**TASK OBJECTIVE:** The output is the lines below from the one with "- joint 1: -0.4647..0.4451" through the one with "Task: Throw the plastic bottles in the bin", both included, printed exactly and with no other line.

**INPUT DATA:**
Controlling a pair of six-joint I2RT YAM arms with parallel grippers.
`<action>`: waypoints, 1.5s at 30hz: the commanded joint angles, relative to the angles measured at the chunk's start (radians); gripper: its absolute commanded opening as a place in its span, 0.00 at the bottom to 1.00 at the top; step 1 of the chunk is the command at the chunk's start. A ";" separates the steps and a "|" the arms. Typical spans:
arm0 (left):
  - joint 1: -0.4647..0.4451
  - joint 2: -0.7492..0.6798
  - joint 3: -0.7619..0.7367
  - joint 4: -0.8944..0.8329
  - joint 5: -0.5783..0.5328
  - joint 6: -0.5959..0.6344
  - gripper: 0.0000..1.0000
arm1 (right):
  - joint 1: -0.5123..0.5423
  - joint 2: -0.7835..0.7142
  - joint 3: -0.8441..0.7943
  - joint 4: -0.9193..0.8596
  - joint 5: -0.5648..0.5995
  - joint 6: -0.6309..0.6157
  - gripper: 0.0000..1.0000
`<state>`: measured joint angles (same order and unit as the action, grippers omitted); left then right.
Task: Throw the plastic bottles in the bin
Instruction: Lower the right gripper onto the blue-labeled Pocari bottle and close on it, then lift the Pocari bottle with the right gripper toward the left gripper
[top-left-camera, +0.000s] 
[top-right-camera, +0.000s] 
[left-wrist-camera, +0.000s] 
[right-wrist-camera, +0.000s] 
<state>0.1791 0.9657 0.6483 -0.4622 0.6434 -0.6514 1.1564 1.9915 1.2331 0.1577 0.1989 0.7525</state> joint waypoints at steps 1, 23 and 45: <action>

**TASK ANSWER:**
  - joint 1: -0.4647..0.4451
  - joint 2: -0.7492..0.6798
  - joint 3: -0.7619..0.7367
  - joint 4: -0.8944..0.8329
  - joint 5: -0.5783..0.5328
  - joint 6: -0.5959..0.6344
  - gripper: 0.0000..1.0000
arm1 (right):
  - joint 1: -0.5123..0.5423
  - joint 2: -0.7835..0.7142
  - joint 3: -0.8441..0.7943
  - joint 4: -0.9193..0.8596
  - joint 5: -0.5648..0.5995
  - joint 6: -0.6309..0.6157
  - gripper: 0.0000..1.0000
`<state>`: measured joint angles (same order and unit as the action, grippers omitted); left then right.
Task: Throw the plastic bottles in the bin

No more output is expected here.